Du moins ce film a-t-il déçu l’auteur de ces lignes, un journaliste. Parce que fort peu de scènes montrent le rédacteur au cœur de son travail d’écriture, une activité qui constitue quand même l’essence de la presse écrite, par définition. Parmi les journalistes de la cellule Spotlight, qui a rédigé les papiers? Combien de temps ont-ils mis à le faire? Ont-ils passé des nuits blanches en séchant sur les termes, les expressions? Des avocats ont-ils relu leurs textes? Fraîchement débarqué d’un journal de Floride et de culture juive pleinement assumée dans le film, le rédacteur en chef  joue un rôle moteur dans la décision de lancer l’enquête. A-t-il signé un éditorial, et, si oui, de quelle consistance? Le film n’apporte pas de réponse à ces questions.

Tout au plus l’un des protagonistes lâche-t-il qu’il aimerait écrire un polar après l’éclatement de l’affaire. Comme si son besoin de s’exprimer dans un roman compensait une quelconque frustration journalistique. Le propre des professionnels déçus par le manque de moyens accordés au sein de leur rédaction. Mais certainement pas la caractéristique des membres de la cellule Spotlight qui ont eu des mois pour préparer leur enquête, un luxe dont personne n’oserait rêver sous nos latitudes.

Les acteurs parlent beaucoup, bougent beaucoup. A l’américaine. Comme dans la plupart des films du nouveau continent, les hyperactifs dominent la scène. Il y a peu de place pour la réflexion et l’analyse véritable. Le «vilain» est désigné d’emblée, la morale est sauve, mais que retient le spectateur, si ce n’est que l’Eglise catholique est composée de malades. Elle l’est quelque part, puisque plus de 6% des prélats semblent pratiquer la pédophilie. Pire, ils paraissent couverts par la hiérarchie. 6% est un chiffre énorme. A cause de ces pervers, des centaines de personnes ont souffert, certaines se sont suicidées. Au nom de la foi, ce qui est la pire des abominations.

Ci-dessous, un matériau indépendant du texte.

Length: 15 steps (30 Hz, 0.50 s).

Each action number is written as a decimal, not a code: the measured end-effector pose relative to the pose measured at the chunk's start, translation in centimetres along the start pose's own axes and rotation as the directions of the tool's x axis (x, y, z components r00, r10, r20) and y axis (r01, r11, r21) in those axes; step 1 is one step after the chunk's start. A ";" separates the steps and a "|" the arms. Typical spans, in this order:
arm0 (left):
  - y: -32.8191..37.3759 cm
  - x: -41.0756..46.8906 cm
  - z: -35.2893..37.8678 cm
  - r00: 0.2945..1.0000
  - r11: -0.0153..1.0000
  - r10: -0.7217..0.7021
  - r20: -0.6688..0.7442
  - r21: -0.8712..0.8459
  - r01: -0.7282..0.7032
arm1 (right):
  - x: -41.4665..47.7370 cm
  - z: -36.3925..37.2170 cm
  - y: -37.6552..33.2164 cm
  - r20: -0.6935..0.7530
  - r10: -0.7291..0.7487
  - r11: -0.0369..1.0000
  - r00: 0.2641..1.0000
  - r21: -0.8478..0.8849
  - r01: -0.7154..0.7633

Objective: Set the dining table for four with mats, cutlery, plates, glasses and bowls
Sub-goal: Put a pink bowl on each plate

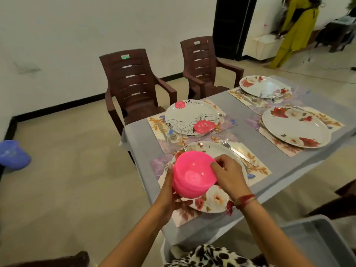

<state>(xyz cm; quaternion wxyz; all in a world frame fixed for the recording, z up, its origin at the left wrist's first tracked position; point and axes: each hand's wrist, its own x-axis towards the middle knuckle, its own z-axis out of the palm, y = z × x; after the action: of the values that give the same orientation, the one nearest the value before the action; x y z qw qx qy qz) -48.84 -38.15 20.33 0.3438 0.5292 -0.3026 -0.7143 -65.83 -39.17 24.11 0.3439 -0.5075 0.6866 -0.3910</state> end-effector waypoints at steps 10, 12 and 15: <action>1.9 7.8 3.5 0.982 0.967 -0.068 -0.176 -0.255 0.021 | 13.4 -3.9 1.1 0.167 0.137 0.956 0.976 0.236 -0.174; 1.7 8.9 3.5 0.969 0.963 -0.077 -0.235 -0.270 0.011 | 16.1 -4.8 3.4 0.129 0.132 0.979 0.983 0.137 -0.149; 1.4 9.6 2.6 0.939 0.962 -0.100 -0.329 -0.274 0.007 | 18.6 -4.5 7.5 0.135 0.142 0.988 0.981 -0.078 -0.132</action>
<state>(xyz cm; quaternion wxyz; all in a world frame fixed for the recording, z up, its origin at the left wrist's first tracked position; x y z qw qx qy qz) -53.03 -46.55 16.85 0.4397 0.6010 -0.1246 -0.6557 -77.63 -54.97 18.10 0.3995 -0.4967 0.7072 -0.3060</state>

Mais 6% ne constitue pas, et de loin, la majorité des prêtres. Comment se sentent ceux qui vivent leur sacerdoce dans le respect du prochain? Que dire des prêtres ouvriers, de ceux qui s’engagent courageusement dans les ghettos, les quartiers défavorisés, parfois au péril de leur existence. Ces personnes-là mériteraient aussi un film, à l’instar du documentaire réalisé en 1989 sur Monseigneur Romero, l’archevêque de San Salvador, assassiné en 1980. Alors Hollywood, à vos caméras!